_What is needed_
Which of the lines below contain the string "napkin"? Copy each one.

-=-=-=-=-

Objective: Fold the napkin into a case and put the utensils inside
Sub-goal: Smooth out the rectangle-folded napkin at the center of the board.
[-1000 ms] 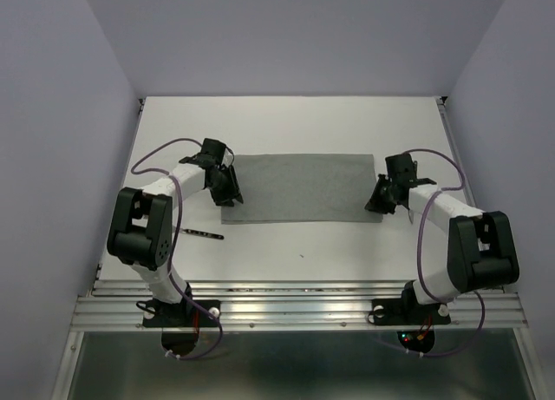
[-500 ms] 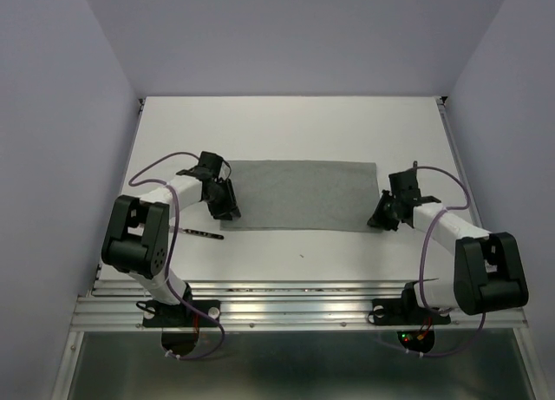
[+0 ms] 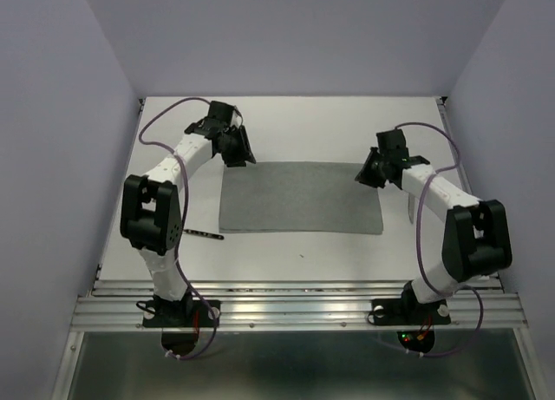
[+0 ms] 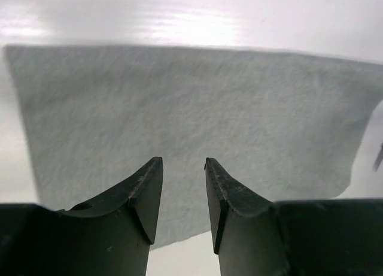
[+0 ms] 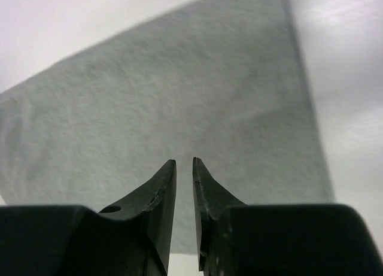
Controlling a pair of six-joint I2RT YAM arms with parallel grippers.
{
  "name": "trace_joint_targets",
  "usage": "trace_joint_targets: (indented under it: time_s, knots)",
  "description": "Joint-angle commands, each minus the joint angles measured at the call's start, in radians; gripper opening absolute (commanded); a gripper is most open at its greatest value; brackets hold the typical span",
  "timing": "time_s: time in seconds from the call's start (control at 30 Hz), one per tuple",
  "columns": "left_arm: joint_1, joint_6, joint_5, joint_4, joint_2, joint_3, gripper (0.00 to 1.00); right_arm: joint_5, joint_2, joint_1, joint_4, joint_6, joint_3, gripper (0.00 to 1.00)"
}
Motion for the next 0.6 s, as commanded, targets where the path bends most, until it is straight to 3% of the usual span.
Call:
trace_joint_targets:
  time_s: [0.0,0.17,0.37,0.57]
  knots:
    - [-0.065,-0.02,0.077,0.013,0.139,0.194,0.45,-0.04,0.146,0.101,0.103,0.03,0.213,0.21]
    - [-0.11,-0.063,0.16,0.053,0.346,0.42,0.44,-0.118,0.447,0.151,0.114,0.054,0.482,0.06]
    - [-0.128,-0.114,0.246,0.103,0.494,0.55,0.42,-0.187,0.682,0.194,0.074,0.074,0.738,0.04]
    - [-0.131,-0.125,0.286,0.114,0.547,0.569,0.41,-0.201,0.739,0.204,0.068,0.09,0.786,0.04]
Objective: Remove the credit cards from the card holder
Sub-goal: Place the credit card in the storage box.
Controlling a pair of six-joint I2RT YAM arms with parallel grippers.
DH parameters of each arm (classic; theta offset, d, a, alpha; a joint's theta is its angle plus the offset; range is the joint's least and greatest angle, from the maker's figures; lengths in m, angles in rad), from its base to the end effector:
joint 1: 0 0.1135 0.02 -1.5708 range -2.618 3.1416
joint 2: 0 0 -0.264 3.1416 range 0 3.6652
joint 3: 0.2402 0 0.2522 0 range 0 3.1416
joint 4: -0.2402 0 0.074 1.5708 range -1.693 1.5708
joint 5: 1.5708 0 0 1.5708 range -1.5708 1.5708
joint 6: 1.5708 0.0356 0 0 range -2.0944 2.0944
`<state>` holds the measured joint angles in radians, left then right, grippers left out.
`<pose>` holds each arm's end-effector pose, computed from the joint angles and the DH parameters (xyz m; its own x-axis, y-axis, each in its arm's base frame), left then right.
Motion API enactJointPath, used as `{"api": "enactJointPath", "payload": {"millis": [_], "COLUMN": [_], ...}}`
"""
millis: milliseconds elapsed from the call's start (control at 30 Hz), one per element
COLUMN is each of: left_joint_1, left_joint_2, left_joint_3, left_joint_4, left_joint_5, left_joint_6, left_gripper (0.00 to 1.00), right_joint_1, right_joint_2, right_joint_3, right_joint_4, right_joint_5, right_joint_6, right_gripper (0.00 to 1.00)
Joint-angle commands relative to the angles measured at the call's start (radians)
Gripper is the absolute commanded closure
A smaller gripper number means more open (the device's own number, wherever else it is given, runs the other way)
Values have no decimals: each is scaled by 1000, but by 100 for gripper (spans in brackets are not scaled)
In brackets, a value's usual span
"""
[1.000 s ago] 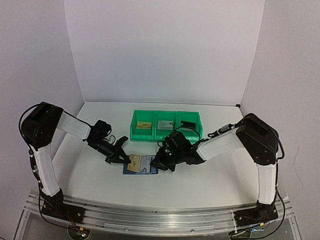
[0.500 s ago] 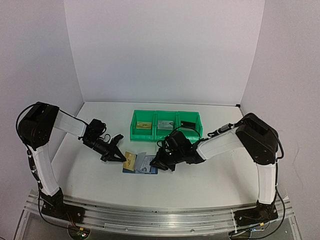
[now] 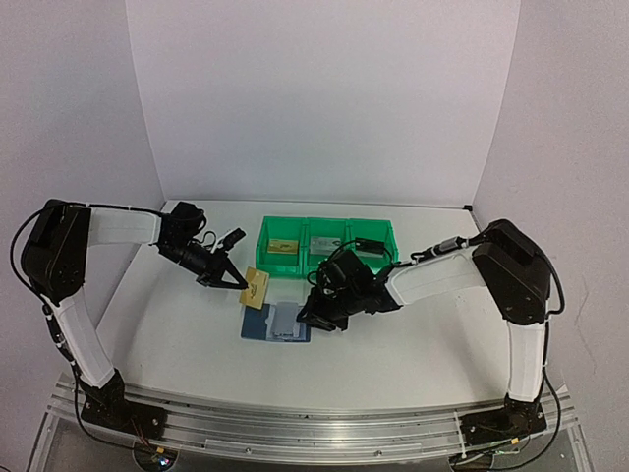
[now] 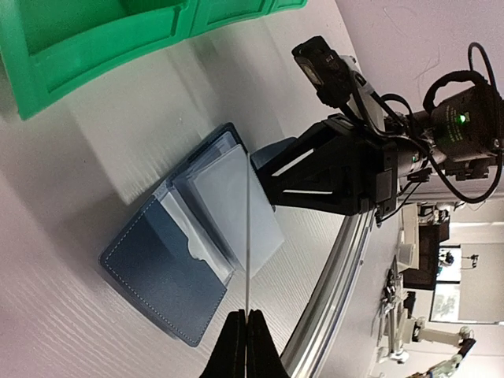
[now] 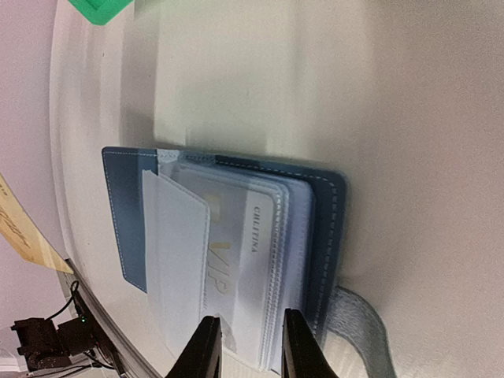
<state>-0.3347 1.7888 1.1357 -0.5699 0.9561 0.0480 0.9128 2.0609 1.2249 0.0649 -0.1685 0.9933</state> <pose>0.3119 -0.1393 0.1812 -0.8652 0.3302 -0.3773 0.4945 0.4379 -0.7508 0.2590 0.3449 0.1289 -0.9478 0.1244 -0.2936 -0.1089 0.7392 0.6647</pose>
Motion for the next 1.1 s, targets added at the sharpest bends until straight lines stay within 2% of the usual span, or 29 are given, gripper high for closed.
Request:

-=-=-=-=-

_Response box_
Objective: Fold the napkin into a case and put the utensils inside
Sub-goal: Smooth out the rectangle-folded napkin at the center of the board.

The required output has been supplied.